Depuis des années certaines boutiques de ventes de détecteurs donnent une très mauvaise image de la détection de loisir. En effet, on ne compte plus les articles débiles dans certaines revues ou certains sites web.

On ne compte plus les procédures qui ont totalement plombé la détection de loisir mêlant des boutiques de détection ayant racheté à vil prix les découvertes de leurs clients. Comme dans l’affaire du trésor de Cuts ou celle de cette boutique de Rouen (et bien d’autres).

De plus, de nombreux professionnels ont été “testés” au téléphone ou en boutique par des clients mystères…

Heureusement que tous ne sont pas comme ceux décrits plus haut. On en connais des très sérieux.

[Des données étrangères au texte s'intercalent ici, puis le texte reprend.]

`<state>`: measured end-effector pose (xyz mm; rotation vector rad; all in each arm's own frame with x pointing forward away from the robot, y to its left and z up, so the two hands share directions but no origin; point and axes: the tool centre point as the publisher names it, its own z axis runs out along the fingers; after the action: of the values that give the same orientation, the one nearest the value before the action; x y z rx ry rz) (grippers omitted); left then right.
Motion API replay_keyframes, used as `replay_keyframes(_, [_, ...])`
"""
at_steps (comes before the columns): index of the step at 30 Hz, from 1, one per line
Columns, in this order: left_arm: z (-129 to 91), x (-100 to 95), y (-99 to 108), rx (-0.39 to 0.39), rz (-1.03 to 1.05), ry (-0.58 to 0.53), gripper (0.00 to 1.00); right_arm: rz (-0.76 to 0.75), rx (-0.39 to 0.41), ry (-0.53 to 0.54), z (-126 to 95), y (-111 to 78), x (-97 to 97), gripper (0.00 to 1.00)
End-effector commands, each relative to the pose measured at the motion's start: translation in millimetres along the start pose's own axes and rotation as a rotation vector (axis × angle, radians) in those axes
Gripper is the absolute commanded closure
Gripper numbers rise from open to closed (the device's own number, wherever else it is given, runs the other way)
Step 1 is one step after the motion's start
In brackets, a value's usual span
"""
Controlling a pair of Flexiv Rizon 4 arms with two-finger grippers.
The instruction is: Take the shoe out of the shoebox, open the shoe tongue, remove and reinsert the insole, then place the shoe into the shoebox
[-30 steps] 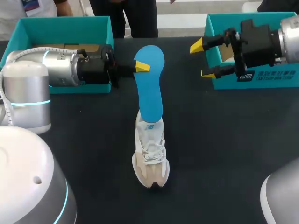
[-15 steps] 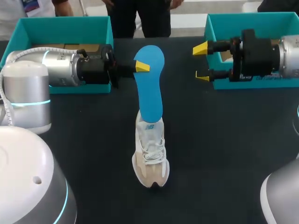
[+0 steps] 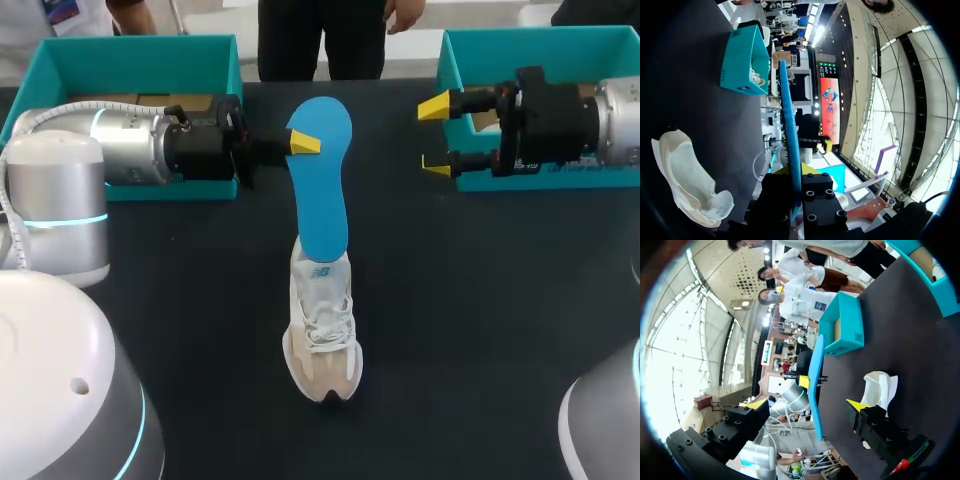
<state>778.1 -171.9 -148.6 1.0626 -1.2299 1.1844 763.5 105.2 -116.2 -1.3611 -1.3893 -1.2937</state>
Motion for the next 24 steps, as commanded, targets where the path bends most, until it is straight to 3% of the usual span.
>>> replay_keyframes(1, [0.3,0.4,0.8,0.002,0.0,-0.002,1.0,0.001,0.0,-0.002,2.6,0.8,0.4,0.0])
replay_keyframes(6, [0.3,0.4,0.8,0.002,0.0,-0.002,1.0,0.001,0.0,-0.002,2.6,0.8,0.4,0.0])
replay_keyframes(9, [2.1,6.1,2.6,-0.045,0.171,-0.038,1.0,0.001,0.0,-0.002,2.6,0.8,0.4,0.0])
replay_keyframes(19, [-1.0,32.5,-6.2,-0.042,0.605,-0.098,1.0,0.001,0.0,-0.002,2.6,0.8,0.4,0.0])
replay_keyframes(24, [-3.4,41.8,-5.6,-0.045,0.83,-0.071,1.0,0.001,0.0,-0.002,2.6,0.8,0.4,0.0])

Un reportage en particulier va défrayer la chronique

Fait a la base pour dénoncer les pillages, on aurait pu penser que cela y aurait mis un frein. Mais c’est l’inverse qui va se produire, de nombreux détecteurs seront vendus à la suite du reportage. Et nous nous sommes retrouvés dans notre loisir avec des personnes sans doute moins soucieuses qu’avant. Ci dessous le reportage de France 5 – Doc du Dimanche de mai 2009.

Responsabilité collective

On le voit, la responsabilité est collective, mais la responsabilité de certains est plus qu’énorme. Il serait pourtant bien simple d’agir tous de façon responsable et raisonnée pour arriver à faire de notre loisir quelque chose de plus reconnu.